Le mot de « maison », à Paris, éveille aujourd’hui l’idée de quelque bâtiment haut et vaste ; non point de ces petits pignons de deux ou trois fenêtres qui se poussent et se pressent à s’écraser l’un contre l’autre, dans les rues du Temple ou Saint-Denis, ou dans les premiers numéros de la rue Saint-Honoré. Ce sont là pourtant les modèles courans du XVIIe siècle. La partie de l’ancien Nîmes, circonscrite par les boulevards, comptait 1 408 maisons en 1592 et, en 1893, le même périmètre n’en contient plus que 1050 ; mais ce sont des maisons plus grandes.

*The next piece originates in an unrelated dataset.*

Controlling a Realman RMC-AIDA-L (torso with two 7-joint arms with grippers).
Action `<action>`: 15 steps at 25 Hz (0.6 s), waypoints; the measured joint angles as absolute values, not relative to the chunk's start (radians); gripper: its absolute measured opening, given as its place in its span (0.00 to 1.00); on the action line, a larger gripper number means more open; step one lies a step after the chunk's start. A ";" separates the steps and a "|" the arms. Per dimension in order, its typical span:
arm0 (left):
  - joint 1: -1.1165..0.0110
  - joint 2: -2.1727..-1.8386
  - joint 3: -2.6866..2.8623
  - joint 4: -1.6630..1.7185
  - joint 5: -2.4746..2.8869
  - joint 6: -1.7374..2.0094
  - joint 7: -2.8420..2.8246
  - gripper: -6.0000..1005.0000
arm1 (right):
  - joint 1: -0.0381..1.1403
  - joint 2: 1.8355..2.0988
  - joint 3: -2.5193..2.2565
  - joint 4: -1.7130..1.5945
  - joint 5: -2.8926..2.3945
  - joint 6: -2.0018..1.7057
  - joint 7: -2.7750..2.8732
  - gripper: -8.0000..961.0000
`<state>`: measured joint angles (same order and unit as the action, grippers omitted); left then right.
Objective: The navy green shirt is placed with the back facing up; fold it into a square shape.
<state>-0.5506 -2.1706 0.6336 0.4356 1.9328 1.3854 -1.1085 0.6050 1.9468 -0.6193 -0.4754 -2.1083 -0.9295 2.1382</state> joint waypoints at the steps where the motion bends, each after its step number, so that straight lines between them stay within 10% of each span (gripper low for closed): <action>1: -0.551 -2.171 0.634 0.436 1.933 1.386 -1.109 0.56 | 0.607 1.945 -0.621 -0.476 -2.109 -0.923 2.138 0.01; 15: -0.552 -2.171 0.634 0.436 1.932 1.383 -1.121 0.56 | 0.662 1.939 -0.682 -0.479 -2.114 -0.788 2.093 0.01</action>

L’historien de la propriété bâtie est donc condamné à mettre en parallèle des objets qui diffèrent autant par le dehors que par le dedans, autant par leur taille que par leur essence intime ; il est réduit à calculer des moyennes dont les unes s’appliquent, pour le Paris actuel, à des espèces de palais, et, pour le Paris ancien, à des espèces de masures.

Il est un élément demeuré immuable : c’est le terrain des villes. Les variations de prix de ce sol parisien, renfermé dans les fortifications présentes, nous apprennent que, si la propriété mobilière fut l’éternelle victime des révolutions économiques, si la propriété foncière rurale les a au contraire traversées toutes sans encombre, et quelques-unes avec profit, la propriété citadine a été la grande privilégiée des temps modernes. Les mortels favorisés qui ont hérité de leurs pères un morceau de ces quelques kilomètres carrés composant la superficie contemporaine de notre capitale, ont vu leur avoir non pas quintuplé, ou décuplé, non pas même centuplé*, mais augmenté depuis le moyen âge de un à deux mille.